Darkness? I was puzzled. I thought, Darkness is the last thing that religion is. Religion is light. Was he testing me? Was he saying, "Religion is darkness," the way he sometimes said in class things like "Mammals lay eggs," to see if someone would correct him? ("Only platypuses, sir.")
"There are no grounds for going beyond a scientific explanation of reality and no sound reason for believing anything but our sense experience. A clear intellect, close attention to detail and a little scientific knowledge will expose religion as superstitious bosh. God does not exist."
Did he say that? Or am I remembering the lines of later atheists? At any rate, it was something of the sort. I had never heard such words.
"Why tolerate darkness? Everything is here and clear, if only we look carefully."
He was pointing at Peak. Now though I had great admiration for Peak, I had never thought of a rhinoceros as a light bulb.
He spoke again. "Some people say God died during the Partition in 1947. He may have died in 1971 during the war. Or he may have died yesterday here in Pondicherry in an orphanage. That's what some people say, Pi. When I was your age, I lived in bed, racked with polio. I asked myself every day, 'Where is God? Where is God? Where is God?' God never came. It wasn't God who saved me - it was medicine. Reason is my prophet and it tells me that as a watch stops, so we die. It's the end. If the watch doesn't work properly, it must be fixed here and now by us. One day we will take hold of the means of production and there will be justice on earth."
This was all a bit much for me. The tone was right-loving and brave - but the details seemed bleak. I said nothing. It wasn't for fear of angering Mr. Kumar. I was more afraid that in a few words thrown out he might destroy something that I loved. What if his words had the effect of polio on me? What a terrible disease that must be if it could kill God in a man.
He walked off, pitching and rolling in the wild sea that was the steady ground. "Don't forget the test on Tuesday. Study hard, 3.14!"
"Yes, Mr. Kumar."
He became my favourite teacher at Petit Seminaire and the reason I studied zoology at the University of Toronto. I felt a kinship with him. It was my first clue that atheists are my brothers and sisters of a different faith, and every word they speak speaks of faith. Like me, they go as far as the legs of reason will carry them - and then they leap.

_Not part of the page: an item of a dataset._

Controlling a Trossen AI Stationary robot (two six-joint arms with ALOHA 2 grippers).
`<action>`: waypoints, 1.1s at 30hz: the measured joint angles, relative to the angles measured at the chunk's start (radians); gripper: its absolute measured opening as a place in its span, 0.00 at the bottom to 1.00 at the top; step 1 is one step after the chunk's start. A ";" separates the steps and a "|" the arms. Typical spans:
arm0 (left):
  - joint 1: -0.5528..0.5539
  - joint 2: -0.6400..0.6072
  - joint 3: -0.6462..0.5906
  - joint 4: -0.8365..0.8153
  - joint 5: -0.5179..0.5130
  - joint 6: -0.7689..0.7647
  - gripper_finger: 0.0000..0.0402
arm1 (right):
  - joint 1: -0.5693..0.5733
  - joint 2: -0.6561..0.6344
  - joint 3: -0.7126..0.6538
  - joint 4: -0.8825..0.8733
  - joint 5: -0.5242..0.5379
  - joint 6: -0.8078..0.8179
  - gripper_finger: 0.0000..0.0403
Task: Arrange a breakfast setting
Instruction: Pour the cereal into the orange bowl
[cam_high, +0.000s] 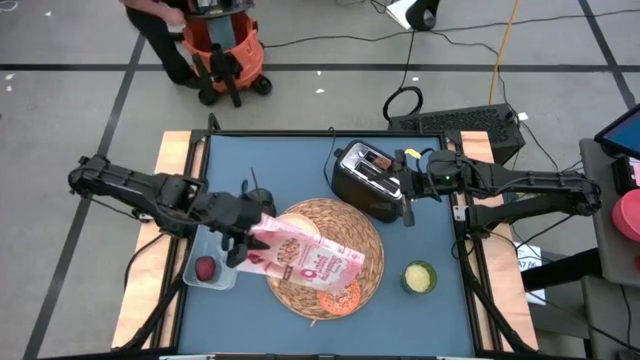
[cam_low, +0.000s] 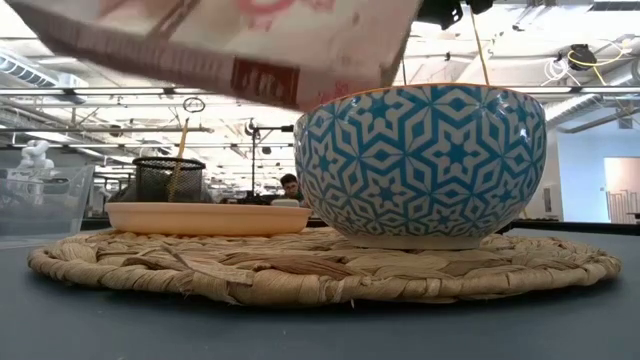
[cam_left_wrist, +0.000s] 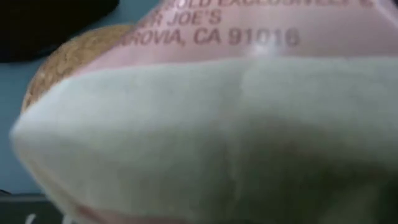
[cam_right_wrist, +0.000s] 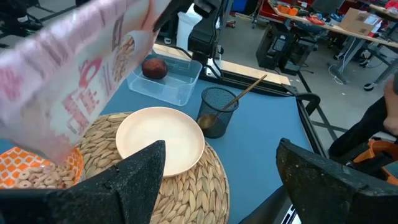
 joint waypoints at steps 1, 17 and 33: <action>0.000 0.002 0.000 -0.010 0.003 -0.001 0.41 | 0.000 0.000 0.000 0.000 0.000 0.000 0.73; -0.002 -0.001 0.001 0.015 0.025 -0.029 0.41 | 0.000 0.000 0.000 0.000 0.000 -0.004 0.73; -0.005 0.002 0.000 0.017 0.027 -0.057 0.41 | 0.000 0.000 0.000 0.000 0.000 -0.004 0.73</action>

I'll be honest about it. It is not atheists who get stuck in my craw, but agnostics. Doubt is useful for a while. We must all pass through the garden of Gethsemane. If Christ played with doubt, so must we. If Christ spent an anguished night in prayer, if He burst out from the Cross, "My God, my God, why have you forsaken me?" then surely we are also permitted doubt. But we must move on. To choose doubt as a philosophy of life is akin to choosing immobility as a means of transportation.